Date: 2004-11-18 12:48 am (UTC)It is really nice of her to be talking to me. I have not been able to formulate what I want to ask/say . . . so I'll work on that tomorrow before e-mailing her. It sure did make me feel more positive, though, to hear that she thought this could BE something. Especially after that disastrously depressing Tarot reading with all those turn-ups of the 3 of swords (the picture is a heart stabbed through with three swords and the nickname is "sorrow," which gives you an idea how scary that is) and the six of pentacles a number of times (which isn't as scary, but weird). The question, of course, was "will I sell a book in the coming year?" Ha!!

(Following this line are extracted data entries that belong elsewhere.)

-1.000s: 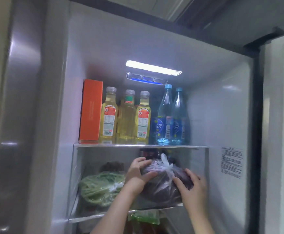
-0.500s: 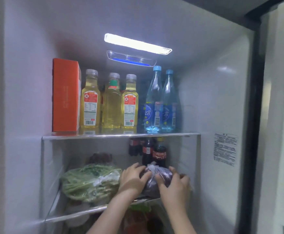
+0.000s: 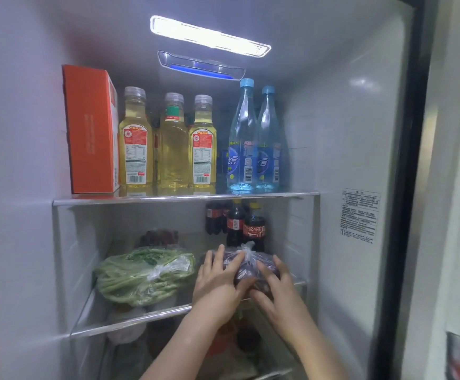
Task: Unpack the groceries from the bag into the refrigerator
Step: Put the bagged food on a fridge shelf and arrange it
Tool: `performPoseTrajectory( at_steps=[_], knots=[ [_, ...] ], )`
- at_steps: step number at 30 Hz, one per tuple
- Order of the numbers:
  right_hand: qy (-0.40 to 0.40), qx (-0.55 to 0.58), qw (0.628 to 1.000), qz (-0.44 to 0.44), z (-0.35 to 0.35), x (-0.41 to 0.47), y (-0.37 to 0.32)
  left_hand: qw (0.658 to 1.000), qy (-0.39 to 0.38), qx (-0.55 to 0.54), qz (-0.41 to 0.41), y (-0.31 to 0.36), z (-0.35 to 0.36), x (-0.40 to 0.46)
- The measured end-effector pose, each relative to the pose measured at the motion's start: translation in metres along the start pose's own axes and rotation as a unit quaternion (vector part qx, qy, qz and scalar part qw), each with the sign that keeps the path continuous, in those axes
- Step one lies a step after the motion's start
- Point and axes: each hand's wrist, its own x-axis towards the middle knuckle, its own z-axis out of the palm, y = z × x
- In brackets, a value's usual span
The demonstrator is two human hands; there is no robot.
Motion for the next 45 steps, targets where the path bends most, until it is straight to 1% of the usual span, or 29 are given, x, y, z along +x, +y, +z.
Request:
performPoseTrajectory(
  at_steps=[4, 8, 13, 17, 22, 23, 25, 26, 28, 29, 31, 32, 33, 35, 37, 38, 39, 41, 43, 45],
  knots=[
    [-0.002, -0.039, 0.999, 0.009, 0.010, 0.016, -0.004, 0.998, -0.035, 0.051, -0.011, -0.004, -0.007, 0.015],
    [-0.018, -0.071, 0.997, 0.034, 0.029, 0.035, -0.016, 0.989, -0.031, 0.143, -0.017, -0.014, -0.013, 0.029],
    [-0.080, -0.072, 0.989, 0.102, 0.046, 0.061, -0.035, 0.976, -0.038, 0.208, -0.046, -0.028, -0.020, 0.043],
    [-0.107, -0.078, 0.985, 0.107, 0.060, 0.081, -0.041, 0.972, -0.057, 0.212, -0.083, -0.042, -0.021, 0.056],
    [-0.104, -0.072, 0.985, 0.119, 0.078, 0.105, -0.046, 0.971, -0.074, 0.193, -0.117, -0.058, -0.021, 0.071],
    [-0.093, -0.065, 0.987, 0.117, 0.081, 0.107, -0.048, 0.971, -0.075, 0.188, -0.124, -0.061, -0.022, 0.073],
    [-0.030, -0.098, 0.992, 0.068, 0.085, 0.109, -0.053, 0.971, -0.077, 0.184, -0.136, -0.065, -0.023, 0.077],
    [-0.014, -0.107, 0.993, 0.055, 0.089, 0.114, -0.050, 0.969, -0.080, 0.186, -0.139, -0.067, -0.025, 0.079],
    [-0.037, -0.132, 0.990, 0.044, 0.095, 0.119, -0.045, 0.968, -0.083, 0.188, -0.142, -0.068, -0.028, 0.080],
    [-0.058, -0.108, 0.990, 0.069, 0.100, 0.119, -0.040, 0.969, -0.082, 0.186, -0.140, -0.066, -0.030, 0.080],
    [-0.081, -0.061, 0.992, 0.076, 0.100, 0.128, -0.037, 0.974, -0.071, 0.167, -0.132, -0.060, -0.032, 0.076],
    [-0.072, 0.018, 0.995, 0.071, 0.099, 0.127, -0.036, 0.979, -0.056, 0.146, -0.127, -0.054, -0.033, 0.073],
    [-0.039, 0.071, 0.995, 0.064, 0.094, 0.125, -0.036, 0.985, -0.035, 0.117, -0.124, -0.046, -0.034, 0.065],
    [-0.084, 0.029, 0.995, 0.054, 0.078, 0.100, -0.037, 0.993, 0.020, 0.044, -0.108, -0.029, -0.036, 0.043],
    [-0.050, -0.033, 0.998, 0.034, 0.058, 0.059, -0.042, 0.994, 0.066, -0.037, -0.084, -0.013, -0.037, 0.011],
    [-0.042, -0.033, 0.999, 0.000, 0.044, 0.029, -0.048, 0.992, 0.083, -0.072, -0.066, -0.008, -0.036, -0.009],
    [-0.014, -0.052, 0.998, -0.031, 0.037, 0.003, -0.054, 0.989, 0.097, -0.100, -0.043, -0.005, -0.034, -0.027],
    [0.013, -0.051, 0.998, -0.040, 0.022, -0.045, -0.061, 0.985, 0.109, -0.137, 0.000, 0.001, -0.028, -0.067],
    [0.034, -0.059, 0.998, -0.014, 0.014, -0.089, -0.069, 0.981, 0.101, -0.162, 0.032, 0.006, -0.027, -0.108],
    [0.045, -0.069, 0.996, 0.017, 0.013, -0.135, -0.081, 0.980, 0.074, -0.173, 0.062, 0.006, -0.025, -0.146]
  ],
)
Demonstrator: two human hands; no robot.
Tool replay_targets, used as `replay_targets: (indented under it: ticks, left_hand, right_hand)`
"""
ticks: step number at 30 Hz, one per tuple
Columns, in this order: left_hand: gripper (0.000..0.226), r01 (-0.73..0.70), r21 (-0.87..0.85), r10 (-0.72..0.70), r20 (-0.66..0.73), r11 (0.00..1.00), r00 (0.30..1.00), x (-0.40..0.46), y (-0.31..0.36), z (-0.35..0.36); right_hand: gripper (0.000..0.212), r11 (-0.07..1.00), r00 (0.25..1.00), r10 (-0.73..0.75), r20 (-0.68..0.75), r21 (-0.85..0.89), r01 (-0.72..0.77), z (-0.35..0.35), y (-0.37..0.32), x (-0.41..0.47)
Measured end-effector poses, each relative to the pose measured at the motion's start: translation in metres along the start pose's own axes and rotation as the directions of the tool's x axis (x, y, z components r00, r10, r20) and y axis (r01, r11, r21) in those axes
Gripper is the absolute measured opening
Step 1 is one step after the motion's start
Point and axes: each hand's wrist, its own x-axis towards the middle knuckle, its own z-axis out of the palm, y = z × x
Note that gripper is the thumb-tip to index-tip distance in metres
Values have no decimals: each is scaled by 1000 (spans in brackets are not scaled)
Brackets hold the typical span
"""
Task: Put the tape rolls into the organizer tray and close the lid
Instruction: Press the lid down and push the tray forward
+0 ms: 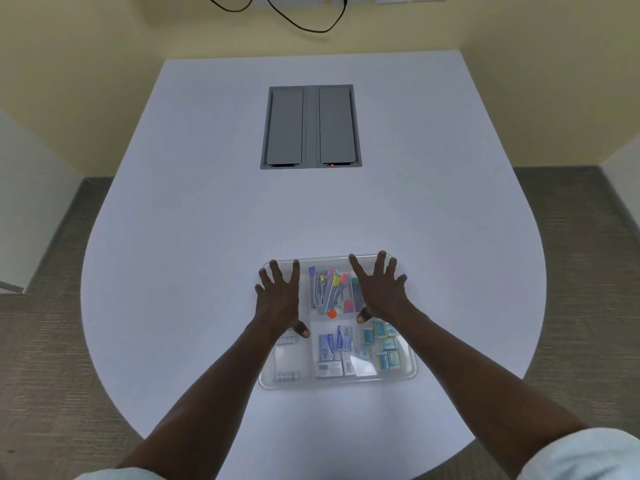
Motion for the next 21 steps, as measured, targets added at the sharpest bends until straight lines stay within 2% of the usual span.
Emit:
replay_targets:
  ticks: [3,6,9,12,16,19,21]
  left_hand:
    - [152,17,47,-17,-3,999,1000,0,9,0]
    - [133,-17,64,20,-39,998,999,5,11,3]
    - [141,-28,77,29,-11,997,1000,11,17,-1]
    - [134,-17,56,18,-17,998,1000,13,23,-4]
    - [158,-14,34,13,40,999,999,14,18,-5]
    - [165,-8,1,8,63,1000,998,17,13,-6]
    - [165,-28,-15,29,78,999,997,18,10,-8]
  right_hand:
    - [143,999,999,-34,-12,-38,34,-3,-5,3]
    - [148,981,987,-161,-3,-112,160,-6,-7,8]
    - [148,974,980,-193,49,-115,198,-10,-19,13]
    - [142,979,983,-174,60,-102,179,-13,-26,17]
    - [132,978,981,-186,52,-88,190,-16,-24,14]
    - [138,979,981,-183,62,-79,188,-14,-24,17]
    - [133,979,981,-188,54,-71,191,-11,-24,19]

Re: that is SO neat. And so is KEH!
Date: 2004-11-18 04:50 am (UTC)no subject
Date: 2004-11-16 09:42 pm (UTC)I mean it. I'm not a writer. I'm a reader, and an editor (not professionally any longer, though). And I always thought that putting books in little cubbies was the worst thing that could happen to them.
Because then this is what you get. "Literature" separate from "young adult" separate from "fantasy" separate from "science fiction" separate from "romance" separate from "ChickLit" separate from "Action" and so on -- and readers choosing their little box and not venturing beyond it.
I'd rather read a book with integrity -- internally consistent, interestingly written, with characters I can care about and laugh with and cry for -- any time. And let the editors worry about which boxes to sell it in.
But I admit, I'm not the zeitgeist, and it has far more disposable income than I do :-)
Keep bashing on the doors, and sooner or later one of them will open. We'll be there cheering when one does.
Thanks for the support!
Date: 2004-11-18 12:51 am (UTC)Kurt Vonnegut seems to be SF if you look at his work a certain way, and "Field of Dreams" (the film) seems to be fantasy if you really look at the story. Yet those are "mainstream." It's all kind of loony.
Thanks for the words of support and encouragement. I'm not always as much of a downer as I may appear to be in the rear-view of the LJ posts. . . .
And the last line of which novel. . . .
Date: 2004-11-18 12:54 am (UTC)"Isn't it pretty to think so" is the final line of Hemingway's The Sun Also Rises, when Jake finally realizes that Miss Brett is just a tease and the two of them have no romantic future together. It's a comment on self-delusion, illusions, and the shattering thereof.